Jacobstein sees the future for AI becoming much brighter, thanks to the confluence of factors such as
advances in neurosciences, the advent of large scale ontologies and the semantic web, as well as the
emerging development of nanotechnology and molecular manufacturing, and the exponential increases
in computing hardware speed and memory. There still remains a need, however, for a systematic
approach to the cultural and organizational problems involved in the co-evolution of machines and
humans. To this end, Jacobstein ends his session by listing a set of ten rules that he believes provide
fertile ground for a successful implementation of complex AI projects.
Patrick Lincoln
Next up to the microphone is Patrick Lincoln. He believes that the primary purpose of AI is to augment
intelligence. Although the value of the IT portion of products, services, and the entire economy
increases steadily, this has come with an increasing reliance on automated computing systems. At the
same time, there is a decreasing visibility of the critical properties of these systems by both users and
designers. Lincoln posits a new law: Moore's Wall, which accepts that human capabilities are growing
but not fast enough to control fully what we build. It will become beneficial, therefore, to provide
designers and users tools and methods to enable them to understand and improve the trustworthiness
of complex digital systems.
Lincoln proposes that we should enable rapid analysis and understanding of the critical properties of
complex systems, even when the complex systems under study involve tight interactions with human
components. More importantly, we should do this before we align our interests strongly with automated
systems. Although recent rapid advances in automated reasoning make this plausible, it still requires a
greater and more focused effort to make it reality.

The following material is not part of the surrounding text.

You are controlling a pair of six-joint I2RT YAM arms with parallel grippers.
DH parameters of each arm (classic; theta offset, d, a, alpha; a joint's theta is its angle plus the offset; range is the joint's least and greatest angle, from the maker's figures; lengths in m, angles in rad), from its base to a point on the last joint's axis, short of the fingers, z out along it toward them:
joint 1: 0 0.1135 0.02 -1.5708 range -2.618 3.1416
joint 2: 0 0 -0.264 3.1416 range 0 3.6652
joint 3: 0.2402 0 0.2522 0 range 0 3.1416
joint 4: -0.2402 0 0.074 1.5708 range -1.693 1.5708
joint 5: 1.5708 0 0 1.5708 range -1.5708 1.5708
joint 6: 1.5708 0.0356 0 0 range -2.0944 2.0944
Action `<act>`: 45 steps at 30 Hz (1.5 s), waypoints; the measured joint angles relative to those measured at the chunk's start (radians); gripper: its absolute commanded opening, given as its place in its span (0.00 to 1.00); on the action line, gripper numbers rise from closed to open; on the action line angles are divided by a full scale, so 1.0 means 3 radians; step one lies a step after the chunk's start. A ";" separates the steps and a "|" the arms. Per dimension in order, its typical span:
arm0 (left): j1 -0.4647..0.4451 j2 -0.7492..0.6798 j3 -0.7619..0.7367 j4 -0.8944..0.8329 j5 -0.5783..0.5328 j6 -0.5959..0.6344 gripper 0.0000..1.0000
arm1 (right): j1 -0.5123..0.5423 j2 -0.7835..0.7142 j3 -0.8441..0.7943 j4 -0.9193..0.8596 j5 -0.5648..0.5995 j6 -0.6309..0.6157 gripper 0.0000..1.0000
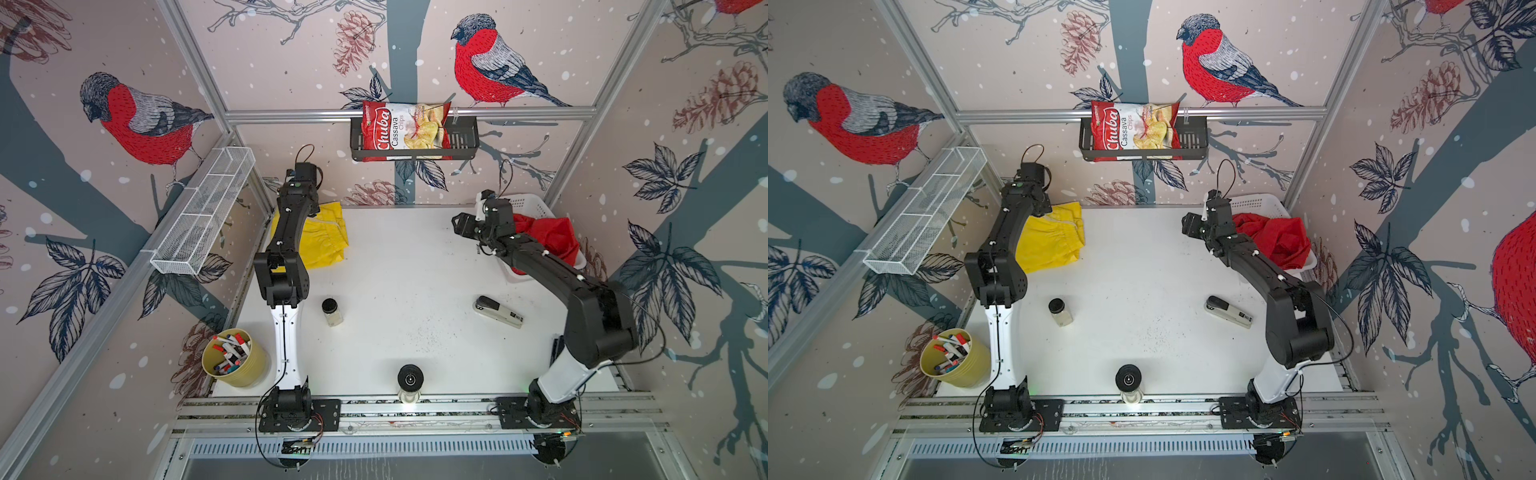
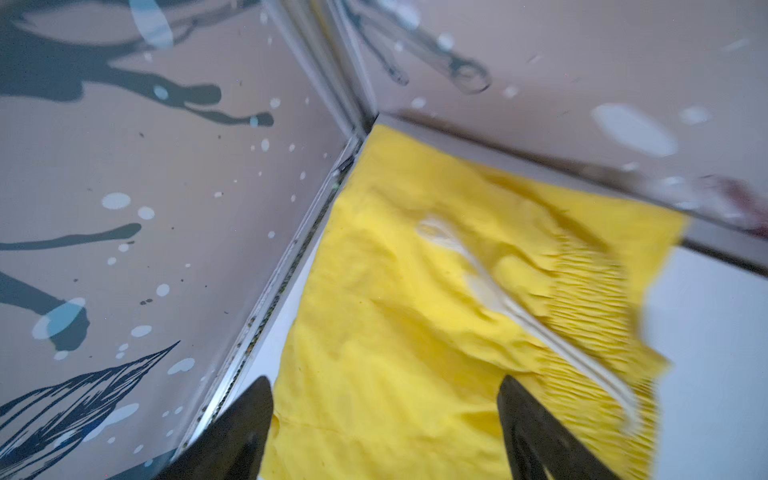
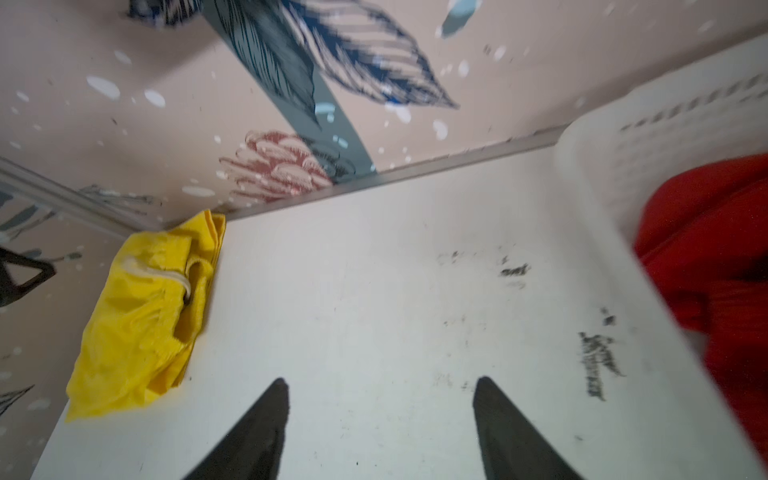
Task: Fold and stack the shorts
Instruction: 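Grasp the red shorts in the white basket with the right gripper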
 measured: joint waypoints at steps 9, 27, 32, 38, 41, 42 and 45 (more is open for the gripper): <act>-0.0493 -0.1001 -0.0752 0.0102 0.0786 -0.0228 0.84 | -0.0553 -0.0481 -0.0128 -0.0567 0.0830 0.0085 0.99; -0.0568 -0.2707 -0.3393 0.1717 0.1549 -0.0393 0.84 | -0.1155 -0.0042 -0.0223 -0.0942 0.1147 0.0193 0.99; -0.0167 -0.2675 -0.3515 0.1902 0.1867 -0.0561 0.83 | -0.1176 0.0092 -0.0245 -0.0844 0.1158 0.0202 0.99; 0.0109 -0.2633 -0.3639 0.2031 0.2196 -0.0791 0.83 | -0.1203 0.0181 -0.0319 -0.0774 0.1158 0.0264 0.83; 0.0139 -0.2600 -0.3643 0.2073 0.2267 -0.0821 0.83 | -0.1207 0.0196 -0.0340 -0.0698 0.1116 0.0273 0.37; 0.0142 -0.2599 -0.3643 0.2074 0.2294 -0.0853 0.83 | -0.1207 0.0205 -0.0340 -0.0678 0.1096 0.0273 0.25; 0.0145 -0.2604 -0.3643 0.2093 0.2331 -0.0868 0.83 | -0.1205 0.0252 -0.0310 -0.0661 0.1040 0.0273 0.03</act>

Peter Norvig proposes the slogan 'AI in the middle', meaning that AI technology becomes a mediator
between authors and readers. History has so far produced exactly one system in which trillions of facts
are transmitted to billions of learners: the system of publishing the written word. No other system comes
within a factor of a million of this performance benchmark. This in spite of the fact that the written word is
notoriously imprecise and ambiguous.
In the early days of AI, most work was on creating a new system of transmission - a new representation
language, and/or a new axiomization of a domain. Well-structured data was manipulated by sound
means. Although it will remain expensive to create knowledge in any formal language, AI can leverage
the work of millions of authors by understanding, classifying, prioritizing, translating, summarizing and
presenting the written word in an intelligent just-in-time basis to billions of potential readers.
Bruno Olshausen believes that, despite much effort in the engineering and mathematics community
over the past 40 years, there has been little progress emulating even the most elementary aspects of
intelligence. This lack of progress is especially striking, considering the fact that, in the past two
decades alone, we have seen a 1000-fold increase in computer power. The actual intelligence of
computers, on the other hand, has improved only moderately by comparison.
If we are to make progress in building truly intelligent systems, Olshausen says we need to turn our
efforts toward understanding how intelligence arises within the brain. Neuroscience has produced vast
amounts of data about the structure and function of neurons but what is missing is a theoretical
framework for linking these details to intelligence. Theoretical neuroscience seeks to bridge this gap by
constructing mathematical and computational models of the underlying neurobiological mechanisms
involved in perception, cognition, learning, and motor function.